Dari Sahabat Jadi Cinta

By nova.id, Kamis, 12 April 2012 | 23:18 WIB
Dari Sahabat Jadi Cinta (nova.id)

 Gairah Sebagai Pasangan

Ini masih berkaitan dengan poin kesatu. Jika perasaan bersahabat berubah menjadi cinta adalah benar dan jelas, maka gairah tidak menjadi masalah. Tentu, masing-masing akan tetap mempunyai ketertarikan dan gairah serta excitement yang sama.

Kerelaan untuk Berubah

Jangan sampai karena menikah dengan sahabat baik, lantas dianggap masing-masing pihak harus menerima pihak lain apa adanya tanpa ada keinginan untuk berubah sesuai yang diharapkan dari pasangan. Jadi, keduanya tetap harus memiliki kerelaan untuk berubah karena ekspektasi sahabat tidaklah sama dengan ekspektasi pasangan hidup.

 Untung Rugi

Meski ada kelemahan, namun menjadikan sahabat sebagai pasangan hidup juga memiliki keuntungan. Di antaranya mengenal segala kelemahan dan sifat buruk serta kelebihan pasangan, tidak perlu jaim (jaga image, Red.) karena sudah mengenal segala hal, termasuk diri dan keluarga, serta hubungan dengan mertua  dan pihak keluarga pasangan pun sudah terbina baik.

Sementara kelemahan pernikahan yang bermula dari persahabatan adalah singkatnya jarak penyesuaian menuju gerbang pernikahan yang singkat. Sehingga bisa saja salah satu atau keduanya tidak siap dengan ekspektasi dari calon suami atau calon istri. Padahal biasanya, saat akan menikah, masing-masing memiliki harapan tertentu. Alhasil, pada saat masing-masing pihak menyadari bahwa pihak lain memiliki ekspektasi, mereka menjadi terkejut dan tidak jarang terjadi konflik berkepanjangan. Atau, mereka merasa adanya perbedaan kepribadian. Dari yang tadinya hubungan persahabatan tanpa tuntutan, berubah menjadi suami/istri dengan tuntutan yang diekspektasi akan dipenuhi oleh pasangannya.

Kelemahan kedua adalah kurang gairah dan kurang romantis. Hal ini biasanya terjadi karena keduanya sudah mengenal "luar dalam" selama bertahun-tahun. Sehingga terkadang tidak ada perasaan deg-degan dan getaran-getaran seperti jika berpacaran dengan orang yang baru dikenal. Ketiga, jika ketika menjadi sahabat bisa saling curhat segala perkara. Kondisi lantas berubah setelah menjadi suami istri. Masing-masing tidak lagi bisa leluasa menceritakan semua hal seperti ketika masih menjadi sahabat. Adanya perubahan status ini acapkali menimbulkan krisis identitas.

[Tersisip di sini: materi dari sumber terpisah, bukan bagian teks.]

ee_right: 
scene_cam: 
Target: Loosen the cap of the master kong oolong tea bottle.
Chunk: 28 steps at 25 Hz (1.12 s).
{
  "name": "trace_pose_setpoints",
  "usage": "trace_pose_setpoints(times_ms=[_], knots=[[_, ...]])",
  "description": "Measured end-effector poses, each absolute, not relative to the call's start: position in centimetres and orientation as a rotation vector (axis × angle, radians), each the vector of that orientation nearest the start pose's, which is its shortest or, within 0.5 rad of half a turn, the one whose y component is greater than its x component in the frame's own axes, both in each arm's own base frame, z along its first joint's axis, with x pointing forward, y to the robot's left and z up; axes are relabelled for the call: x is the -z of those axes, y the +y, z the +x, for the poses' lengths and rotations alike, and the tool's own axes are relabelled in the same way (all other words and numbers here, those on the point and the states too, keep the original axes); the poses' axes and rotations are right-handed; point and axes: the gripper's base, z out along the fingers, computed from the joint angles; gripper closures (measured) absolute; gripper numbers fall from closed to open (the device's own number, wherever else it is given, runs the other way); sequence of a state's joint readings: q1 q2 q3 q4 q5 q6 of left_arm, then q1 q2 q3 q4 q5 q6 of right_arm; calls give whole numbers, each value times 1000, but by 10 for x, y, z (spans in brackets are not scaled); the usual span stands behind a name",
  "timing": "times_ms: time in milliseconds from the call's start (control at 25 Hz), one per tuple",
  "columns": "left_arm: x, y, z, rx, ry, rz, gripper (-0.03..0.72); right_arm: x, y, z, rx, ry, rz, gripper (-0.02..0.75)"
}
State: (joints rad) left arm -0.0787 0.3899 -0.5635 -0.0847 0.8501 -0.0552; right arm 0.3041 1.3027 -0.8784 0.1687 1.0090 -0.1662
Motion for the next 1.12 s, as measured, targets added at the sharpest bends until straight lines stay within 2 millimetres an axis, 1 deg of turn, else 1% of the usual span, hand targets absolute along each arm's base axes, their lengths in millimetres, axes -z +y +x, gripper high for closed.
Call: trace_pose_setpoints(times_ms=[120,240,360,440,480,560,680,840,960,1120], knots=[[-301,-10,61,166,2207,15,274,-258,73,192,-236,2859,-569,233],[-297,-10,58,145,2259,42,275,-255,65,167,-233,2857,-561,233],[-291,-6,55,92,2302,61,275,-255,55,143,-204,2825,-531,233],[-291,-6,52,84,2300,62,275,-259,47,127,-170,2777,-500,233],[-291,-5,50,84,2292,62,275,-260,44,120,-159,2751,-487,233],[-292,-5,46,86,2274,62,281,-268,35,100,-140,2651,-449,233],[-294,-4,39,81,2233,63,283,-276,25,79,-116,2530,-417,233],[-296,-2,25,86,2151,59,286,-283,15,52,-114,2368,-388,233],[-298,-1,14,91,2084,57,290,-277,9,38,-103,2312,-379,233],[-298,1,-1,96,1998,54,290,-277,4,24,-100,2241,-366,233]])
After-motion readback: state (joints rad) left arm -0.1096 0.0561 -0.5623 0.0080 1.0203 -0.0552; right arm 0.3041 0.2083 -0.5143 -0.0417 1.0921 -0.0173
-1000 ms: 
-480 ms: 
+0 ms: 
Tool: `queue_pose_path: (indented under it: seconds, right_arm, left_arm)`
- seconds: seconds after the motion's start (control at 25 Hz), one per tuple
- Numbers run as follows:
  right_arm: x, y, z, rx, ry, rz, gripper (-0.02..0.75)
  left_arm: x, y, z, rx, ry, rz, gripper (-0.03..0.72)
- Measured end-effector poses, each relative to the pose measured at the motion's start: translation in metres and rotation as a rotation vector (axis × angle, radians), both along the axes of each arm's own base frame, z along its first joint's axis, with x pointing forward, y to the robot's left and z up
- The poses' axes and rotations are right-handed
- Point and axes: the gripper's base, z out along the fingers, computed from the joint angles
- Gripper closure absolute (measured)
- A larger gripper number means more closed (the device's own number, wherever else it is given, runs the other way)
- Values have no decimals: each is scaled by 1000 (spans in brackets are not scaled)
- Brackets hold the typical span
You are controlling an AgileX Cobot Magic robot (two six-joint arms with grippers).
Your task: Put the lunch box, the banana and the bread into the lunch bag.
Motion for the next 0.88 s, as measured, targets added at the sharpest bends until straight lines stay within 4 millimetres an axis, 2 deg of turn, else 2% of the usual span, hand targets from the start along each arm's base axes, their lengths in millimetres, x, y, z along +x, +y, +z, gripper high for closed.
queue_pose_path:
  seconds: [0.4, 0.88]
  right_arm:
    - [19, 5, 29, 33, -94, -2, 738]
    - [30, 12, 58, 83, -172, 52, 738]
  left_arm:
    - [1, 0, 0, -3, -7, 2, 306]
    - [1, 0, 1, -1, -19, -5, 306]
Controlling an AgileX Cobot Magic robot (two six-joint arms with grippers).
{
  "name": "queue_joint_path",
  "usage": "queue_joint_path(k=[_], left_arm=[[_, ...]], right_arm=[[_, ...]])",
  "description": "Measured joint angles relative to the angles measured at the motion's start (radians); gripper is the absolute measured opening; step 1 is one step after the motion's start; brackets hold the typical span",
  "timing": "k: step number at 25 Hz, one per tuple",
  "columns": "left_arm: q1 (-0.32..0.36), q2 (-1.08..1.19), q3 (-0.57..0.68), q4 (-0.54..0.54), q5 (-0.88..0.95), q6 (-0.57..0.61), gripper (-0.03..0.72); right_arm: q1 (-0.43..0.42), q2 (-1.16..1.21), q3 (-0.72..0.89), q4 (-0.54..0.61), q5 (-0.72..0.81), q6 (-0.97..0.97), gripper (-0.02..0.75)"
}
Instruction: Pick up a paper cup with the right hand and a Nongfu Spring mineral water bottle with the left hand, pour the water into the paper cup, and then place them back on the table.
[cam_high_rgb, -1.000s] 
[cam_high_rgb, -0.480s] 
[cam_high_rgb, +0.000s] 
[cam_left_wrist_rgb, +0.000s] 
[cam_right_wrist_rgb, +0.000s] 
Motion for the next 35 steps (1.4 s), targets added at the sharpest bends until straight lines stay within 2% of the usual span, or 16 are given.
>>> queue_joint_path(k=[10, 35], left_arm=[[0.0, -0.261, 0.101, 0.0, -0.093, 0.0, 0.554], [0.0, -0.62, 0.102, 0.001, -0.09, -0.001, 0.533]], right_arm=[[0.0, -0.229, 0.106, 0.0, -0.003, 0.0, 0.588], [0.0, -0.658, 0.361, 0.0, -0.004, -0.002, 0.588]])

Terakhir, ketika menjadi sahabat, mungkin saja masing-masing bisa bercanda tanpa batas. Akibatnya, ketika menikah, terkadang jadi sulit menimbulkan rasa hormat terhadap pasangan yang notabene adalah mantan sahabat yang biasa "dibercandain". Masing-masing masih beranggapan bahwa pasangannya adalah teman baiknya yang "selevel".

 Awas Konflik

Lantas apa yang harus dilakukan ketika Anda berkonflik dengan pasangan yang awalnya adalah teman baik Anda? Elly menyarankan agar Anda berdua tetap memikirkan perasaan yang timbul dan keputusan yang mau diambil untuk mengubah persahabatan menjadi percintaan, yang pada akhirnya akan masuk ke jenjang pernikahan.

Anda berdua juga harus sadar bahwa meski yang dinikahi adalah "mantan" sahabat, terkadang dia akan berubah menjadi "pribadi" yang berbeda setelah Anda nikahi. Oleh karena itu, meski menikah dengan "mantan" sahabat, Anda harus tetap memiliki kerelaan hati untuk mau berubah sesuai ekspektasi pasangan.

Jangan lupa juga untuk tetap mengobarkan gairah dan excitement sebagai pasangan. Jangan larut oleh anggapan bahwa karena menikah dengan orang yang sudah kita lama dikenal, maka getar-getar asmara atau sensasi butterfly in the stomach akan serta merta berkurang atau hilang. Terakhir, sadari adanya platform yang berbeda antara persahabatan dengan pernikahan, komitmen ini memerlukan cinta dan respek yang harus senantiasa dibina. Bukan sekadar bermodal "sudah mengenal baik dan buruk pasangan."